Accident In The Workplace: The ways to show how your injury happened so you can make a UK compensation claim
Your employer must keep records of any accident in the workplace. This article reveals why your employer is required by law to keep records; the records that should be kept and which records you can use to prove how your accident happened to help support your compensation claim for work injury.
Why must your employer keep records of every accident that happens in the workplace?
Your employer is required by law to ensure the health and safety of all workers and to make proper records of any accident that happens in the workplace.
It is quite often considered a criminal offence for your employer not to comply with health and safety requirements.
What are the records your employer should make of your workplace accident?
Your employer is required by law to make a number of records of all accidents in the workplace which include:
1. The accident book entry
An accident book should be kept by your employer – detailing the date and description of all accidents to all employees from the very minor to the most serious.
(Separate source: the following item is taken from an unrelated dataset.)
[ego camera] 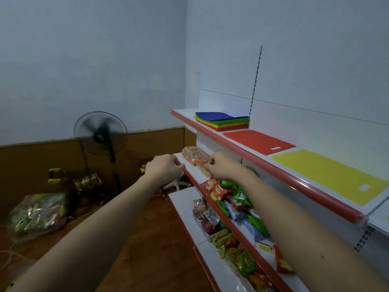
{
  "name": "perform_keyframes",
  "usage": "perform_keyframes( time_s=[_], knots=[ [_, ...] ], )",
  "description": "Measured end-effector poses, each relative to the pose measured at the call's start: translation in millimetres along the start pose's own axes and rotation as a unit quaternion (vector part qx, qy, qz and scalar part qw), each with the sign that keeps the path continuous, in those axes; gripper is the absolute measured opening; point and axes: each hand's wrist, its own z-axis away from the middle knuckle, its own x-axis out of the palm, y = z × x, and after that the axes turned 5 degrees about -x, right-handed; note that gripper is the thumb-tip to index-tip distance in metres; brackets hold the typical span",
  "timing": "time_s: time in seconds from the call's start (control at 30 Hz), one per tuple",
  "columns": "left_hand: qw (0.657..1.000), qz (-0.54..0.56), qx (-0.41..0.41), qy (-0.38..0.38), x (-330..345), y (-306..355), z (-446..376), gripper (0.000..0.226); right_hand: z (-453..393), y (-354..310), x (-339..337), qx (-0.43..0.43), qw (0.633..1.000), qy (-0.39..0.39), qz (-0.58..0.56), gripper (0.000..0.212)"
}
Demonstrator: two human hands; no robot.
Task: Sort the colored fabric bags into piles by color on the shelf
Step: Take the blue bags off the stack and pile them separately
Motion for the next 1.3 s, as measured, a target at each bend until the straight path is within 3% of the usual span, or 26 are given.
perform_keyframes(
  time_s=[0.5,0.77,0.9,1.07,1.3],
  knots=[
    [1.0,0.012,-0.006,0.01,24,-63,-194,0.031,-203,32,42,-0.018,0.999,0.03,0.029,0.033],
    [1.0,-0.003,-0.003,0.012,34,-107,-297,0.036,-316,32,65,-0.024,0.999,0.014,0.043,0.012],
    [1.0,0.006,0.0,0.008,37,-132,-351,0.04,-369,25,78,-0.014,0.999,0.017,0.043,0.025],
    [0.999,0.029,0.029,0.0,42,-158,-428,0.039,-432,14,100,0.022,0.999,0.019,0.02,0.027],
    [0.982,0.113,0.148,-0.03,38,-166,-522,0.033,-500,-1,95,0.073,0.994,0.072,0.025,0.024]
  ],
)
It is best that you read any entry made of your accident very carefully and make sure that it is completely accurate before you sign.
2. The report made by first aid
Each workplace should have a number of individuals trained in first aid who are immediately available to assist in the event of an accident. After they have provided the initial assistance they should also write a report of your injuries and a brief description of the accident circumstances.
3. Occupational health records
Large employers will often have a medical team who can assist with any injuries at work. The medical team will keep records of all the injuries you receive from your accident in the workplace, as well as any treatment provided – these records are known as your “occupational health records”. Any treatment from your GP or a hospital will be copied to your employer and form part of your occupational health records.
4. The accident questionnaire
Immediately following your accident your employer should ask you to complete an accident questionnaire. This will allow you to provide a full description in your own words of how your accident in the workplace happened including a description of all the injuries you initially complained of.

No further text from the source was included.